What source are you using? Does it have its own volume control that could be turned down? Have you done a speaker calibration using the built in test tone? If all the speaker levels are turned down in the receiver, that is likely the culprit.


----------



## Tonto (Jun 30, 2007)

That is Sony's entry level AVR, 110 watts max. With all channel driven, you may get 60 watts (guess?). I can't find anything on the speakers as for sensitivity. If you ran the auto correction software that may have turned them down. If you did, were they louder before hand? Do you have some other speakers you can hook up to see how loud they play?


----------



## nova (Apr 30, 2006)

I would suggest clearing the memory and going back to the factory default settings. No telling what the previous owner did with the settings.

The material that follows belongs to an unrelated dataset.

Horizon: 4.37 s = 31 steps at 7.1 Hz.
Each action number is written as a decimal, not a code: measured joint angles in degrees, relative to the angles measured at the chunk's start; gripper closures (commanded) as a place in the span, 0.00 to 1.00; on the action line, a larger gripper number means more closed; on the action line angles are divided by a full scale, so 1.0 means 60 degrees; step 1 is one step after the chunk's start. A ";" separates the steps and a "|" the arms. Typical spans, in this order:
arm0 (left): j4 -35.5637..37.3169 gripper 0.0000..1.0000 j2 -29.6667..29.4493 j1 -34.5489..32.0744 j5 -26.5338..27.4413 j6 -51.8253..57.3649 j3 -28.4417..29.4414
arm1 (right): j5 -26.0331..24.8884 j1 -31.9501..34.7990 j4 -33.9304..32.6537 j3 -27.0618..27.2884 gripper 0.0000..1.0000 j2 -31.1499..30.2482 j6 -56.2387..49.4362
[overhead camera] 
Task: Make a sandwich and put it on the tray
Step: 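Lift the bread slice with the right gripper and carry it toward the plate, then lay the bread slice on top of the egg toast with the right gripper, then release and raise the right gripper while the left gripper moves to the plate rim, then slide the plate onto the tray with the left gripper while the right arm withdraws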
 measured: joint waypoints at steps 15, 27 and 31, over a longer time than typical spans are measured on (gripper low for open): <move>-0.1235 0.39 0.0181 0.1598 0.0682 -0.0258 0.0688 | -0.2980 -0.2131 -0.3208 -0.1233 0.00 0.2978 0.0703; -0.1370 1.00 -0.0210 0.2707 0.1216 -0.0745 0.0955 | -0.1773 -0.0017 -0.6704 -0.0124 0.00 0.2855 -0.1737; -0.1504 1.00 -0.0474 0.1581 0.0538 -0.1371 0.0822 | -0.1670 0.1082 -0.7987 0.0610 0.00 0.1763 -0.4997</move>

1 Press ?/1 to turn off the receiver.
2 Hold down ?/1 for 5 seconds. “PUSH” and “ENTER” appears on the
display alternately.
3 Press MEMORY/ENTER.
After “CLEARING” appears on the display for a while, “CLEARED” appears.
The following items are reset to their factory settings.
• All settings in the LEVEL, TONE, SUR, TUNER, AUDIO, VIDEO and SYSTEM menus.
• The sound field memorized for each input and preset station.
• All sound field parameters.
• All preset stations.
• All index names for inputs and preset stations.
• MASTER VOLUME is set to “VOL MIN”.
• Input is set to “DVD”.


----------



## James_Taylor (Jan 9, 2013)

I would like to know whether you have connected your speakers with any other device, which has its own volume control. If so, then you may have to increase the volume of this device. You may also go ahead and check the volume settings of the individual speakers. I agree with Nova that there is no guarantee what the previous owner may have done with the entire system. You may either reset the system to factory settings or discuss with a home theatre expert.


----------